アンパンマン施設の「スルー対応」が悪手過ぎた訳 危機対応において「お答えしかねます」はご法度
ご質問にはお答えしかねます――。何か不祥事が起きた際、その対応についての回答を拒否する「スルー対応」は、企業にとって命取りになりかねません。
兵庫県の「神戸アンパンマンこどもミュージアム&モール」において、施設内の視覚障害者のための点字ブロックの中に、アンパンマンの顔が刻印された点状突起が交ざっていた問題。本件でもスルー対応が批判の的となってしまいました。
まずは今回の問題を振り返りましょう。
同施設では、さまざまな場所の点字ブロックに“隠れアンパンマン”のような仕掛けがあり、それを発見するのが子どもたちにとって1つのゲームのようになっていました。宮城県の「仙台アンパンマンこどもミュージアム&モール」にも同じ仕掛けが施されています。

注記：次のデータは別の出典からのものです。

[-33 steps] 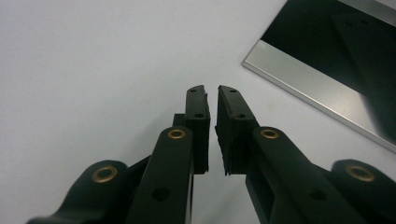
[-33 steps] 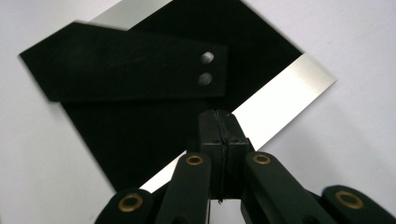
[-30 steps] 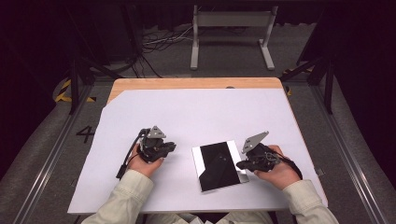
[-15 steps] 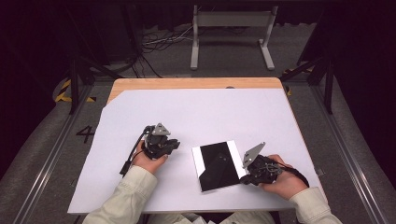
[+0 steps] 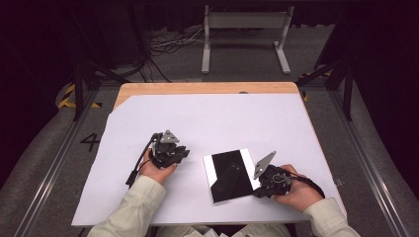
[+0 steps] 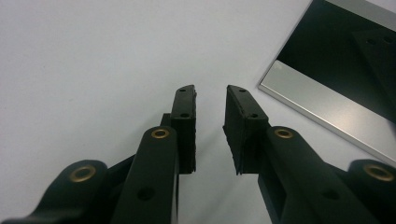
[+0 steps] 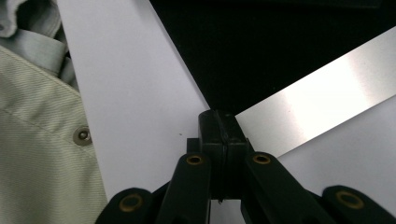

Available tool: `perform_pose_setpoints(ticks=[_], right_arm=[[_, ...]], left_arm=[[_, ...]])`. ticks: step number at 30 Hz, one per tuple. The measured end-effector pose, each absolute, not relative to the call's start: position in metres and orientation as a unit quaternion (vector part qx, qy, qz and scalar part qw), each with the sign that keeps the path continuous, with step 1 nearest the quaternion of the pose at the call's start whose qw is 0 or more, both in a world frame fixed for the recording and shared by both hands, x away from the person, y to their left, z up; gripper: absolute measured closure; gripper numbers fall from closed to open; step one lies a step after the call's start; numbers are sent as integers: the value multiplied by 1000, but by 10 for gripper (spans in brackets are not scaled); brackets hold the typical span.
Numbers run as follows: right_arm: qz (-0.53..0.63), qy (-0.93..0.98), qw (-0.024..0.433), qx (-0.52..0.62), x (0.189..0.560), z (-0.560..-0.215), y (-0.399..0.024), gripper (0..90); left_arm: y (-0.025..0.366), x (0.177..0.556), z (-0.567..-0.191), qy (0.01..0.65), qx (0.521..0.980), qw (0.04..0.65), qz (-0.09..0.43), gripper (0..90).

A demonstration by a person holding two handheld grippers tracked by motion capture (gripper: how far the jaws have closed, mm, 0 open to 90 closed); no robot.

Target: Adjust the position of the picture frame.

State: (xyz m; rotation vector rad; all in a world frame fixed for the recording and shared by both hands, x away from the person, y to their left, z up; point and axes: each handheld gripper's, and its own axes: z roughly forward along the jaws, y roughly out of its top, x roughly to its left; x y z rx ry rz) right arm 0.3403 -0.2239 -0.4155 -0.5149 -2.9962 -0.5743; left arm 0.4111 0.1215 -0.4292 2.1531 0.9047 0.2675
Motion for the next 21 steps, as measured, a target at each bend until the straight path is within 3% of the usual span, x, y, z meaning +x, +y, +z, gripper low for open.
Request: perform_pose_setpoints(ticks=[9,21], right_arm=[[-184,-966,-15,-180,346,-415,-222,900],[-243,-924,-116,-270,370,-423,-223,900]], left_arm=[[126,411,-430,363,842,384,110,783],[130,416,-433,382,834,382,115,830]])
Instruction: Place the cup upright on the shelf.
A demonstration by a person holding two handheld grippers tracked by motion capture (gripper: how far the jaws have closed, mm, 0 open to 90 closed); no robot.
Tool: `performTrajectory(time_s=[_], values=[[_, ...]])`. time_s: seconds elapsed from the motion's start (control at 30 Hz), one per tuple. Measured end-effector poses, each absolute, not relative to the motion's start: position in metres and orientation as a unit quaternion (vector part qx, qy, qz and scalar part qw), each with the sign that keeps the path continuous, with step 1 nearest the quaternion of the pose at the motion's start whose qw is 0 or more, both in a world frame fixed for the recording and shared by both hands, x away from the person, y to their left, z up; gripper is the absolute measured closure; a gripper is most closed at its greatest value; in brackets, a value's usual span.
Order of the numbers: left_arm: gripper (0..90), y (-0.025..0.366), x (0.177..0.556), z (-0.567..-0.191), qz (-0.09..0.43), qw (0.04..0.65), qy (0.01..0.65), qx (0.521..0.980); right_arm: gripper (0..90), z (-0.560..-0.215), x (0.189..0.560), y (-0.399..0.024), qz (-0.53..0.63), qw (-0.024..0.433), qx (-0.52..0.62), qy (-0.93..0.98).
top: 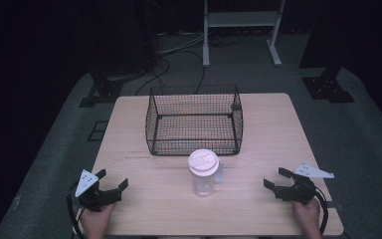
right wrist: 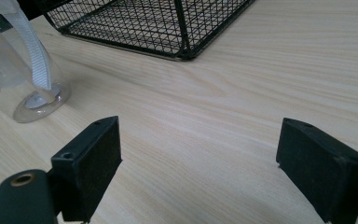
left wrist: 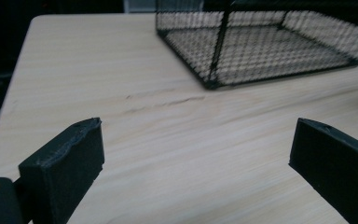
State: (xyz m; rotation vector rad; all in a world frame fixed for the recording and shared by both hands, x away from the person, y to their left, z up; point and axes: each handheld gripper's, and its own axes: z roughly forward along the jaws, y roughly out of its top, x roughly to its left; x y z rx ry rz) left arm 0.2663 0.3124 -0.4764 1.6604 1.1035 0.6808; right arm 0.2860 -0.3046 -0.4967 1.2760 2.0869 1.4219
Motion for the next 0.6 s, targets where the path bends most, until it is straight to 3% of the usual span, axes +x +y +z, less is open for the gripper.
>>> performTrajectory(time_s=[0.6], values=[[1.9, 0.278, 0.29, -0.444, 0.268, 0.503, 0.403, 0.716, 12.9, -0.496, 0.286, -0.305, 0.495, 0.157, 0.449, 0.727]])
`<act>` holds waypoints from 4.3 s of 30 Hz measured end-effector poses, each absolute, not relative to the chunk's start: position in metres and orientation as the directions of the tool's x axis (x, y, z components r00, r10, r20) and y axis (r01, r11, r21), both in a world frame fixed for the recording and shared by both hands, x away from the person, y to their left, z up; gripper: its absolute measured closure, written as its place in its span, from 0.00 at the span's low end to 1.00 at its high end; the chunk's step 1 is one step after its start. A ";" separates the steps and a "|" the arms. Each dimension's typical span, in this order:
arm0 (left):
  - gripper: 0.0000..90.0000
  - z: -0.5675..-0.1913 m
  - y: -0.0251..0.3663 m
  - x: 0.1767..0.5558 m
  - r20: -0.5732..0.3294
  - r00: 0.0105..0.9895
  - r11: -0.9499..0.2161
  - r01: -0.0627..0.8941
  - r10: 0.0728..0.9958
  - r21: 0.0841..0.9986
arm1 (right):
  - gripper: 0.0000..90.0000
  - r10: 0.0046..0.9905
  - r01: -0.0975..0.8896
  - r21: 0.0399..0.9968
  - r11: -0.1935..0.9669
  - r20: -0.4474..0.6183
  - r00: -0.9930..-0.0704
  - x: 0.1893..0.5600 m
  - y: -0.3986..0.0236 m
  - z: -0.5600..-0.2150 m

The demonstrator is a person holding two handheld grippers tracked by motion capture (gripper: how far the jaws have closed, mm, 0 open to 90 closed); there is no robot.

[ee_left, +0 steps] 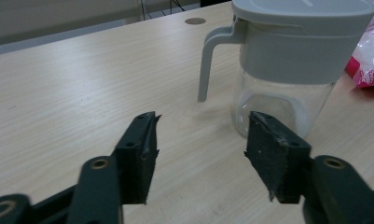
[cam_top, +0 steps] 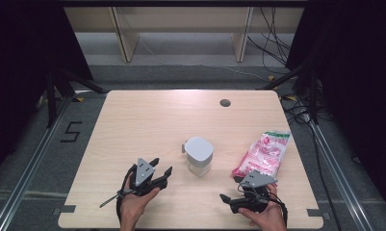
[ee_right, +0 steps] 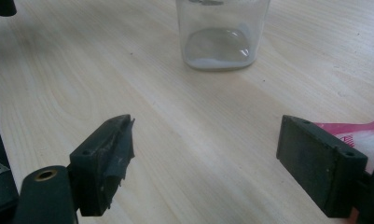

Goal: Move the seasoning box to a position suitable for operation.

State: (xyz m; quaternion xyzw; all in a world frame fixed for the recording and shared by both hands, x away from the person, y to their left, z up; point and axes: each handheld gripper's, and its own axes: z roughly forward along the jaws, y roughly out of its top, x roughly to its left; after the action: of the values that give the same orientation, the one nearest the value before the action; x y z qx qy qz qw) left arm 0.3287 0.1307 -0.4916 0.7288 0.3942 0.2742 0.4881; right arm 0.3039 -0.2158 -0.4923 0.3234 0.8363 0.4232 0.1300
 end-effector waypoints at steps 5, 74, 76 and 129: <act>0.65 -0.490 0.124 0.343 0.036 0.569 -0.242 0.291 0.822 0.926 | 0.22 0.645 0.434 0.786 0.440 0.059 -0.762 0.304 -0.216 -0.492; 0.67 -0.500 0.102 0.380 0.126 0.664 -0.349 0.214 0.737 0.912 | 0.24 0.613 0.422 0.774 0.472 0.056 -0.788 0.303 -0.208 -0.495; 0.70 -0.502 0.098 0.382 0.119 0.667 -0.343 0.216 0.736 0.914 | 0.24 0.611 0.416 0.776 0.474 0.051 -0.790 0.303 -0.208 -0.494; 0.81 -0.507 0.108 0.335 0.136 0.631 -0.324 0.192 0.764 0.926 | 0.24 0.588 0.421 0.764 0.489 0.068 -0.806 0.304 -0.206 -0.495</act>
State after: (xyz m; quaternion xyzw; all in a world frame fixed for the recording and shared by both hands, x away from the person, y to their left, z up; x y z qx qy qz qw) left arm 0.3354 0.1078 -0.5068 0.7592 0.3148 0.2925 0.4889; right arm 0.3039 -0.2056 -0.4953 0.2946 0.8567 0.4109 0.1017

この仕掛けは、訪れた子どもたちを楽しませたことでしょう。ただ、点字ブロックは遊戯設備でも装飾品でもなく、目の不自由な方のための安全誘導具です。点字ブロックの中に隠れているアンパンマンを探すため、子どもがしゃがみ込んでいると、視覚障害者の誘導がふさがれるだけでなく、子どもにつまずく危険性もあるという指摘の声が上がったのです。
これを受けて3月8日にインターネットニュースがミュージアムに見解を求めたところ、その約1週間後の13日に「ご質問にはお答えしかねます」とミュージアム側は回答。これが報道されると、一気に批判が燃え上がりました。
企業はなぜ「スルー」してしまうのか
ユニバーサルデザインが求められる時代において、視覚障害者だけでなく、ミュージアムのメインターゲットである子どもたちにも危険がおよぶかもしれない仕掛けに、批判が起こるのは当然のことながら、驚くのはこの件についてのミュージアム側の対応です。
指摘に対して堂々と回答拒否を告げてしまうという、スルー対応が問題でした。炎上はどんどん燃え上がり、一気に批判を集めてしまいました。
この炎上の翌日、ミュージアム側から再度ネットニュースに連絡があり、質問された4点について回答が届いたということです。残念ながら、その回答をもってしても炎上状態は収まらず、批判は燃え上がったままです。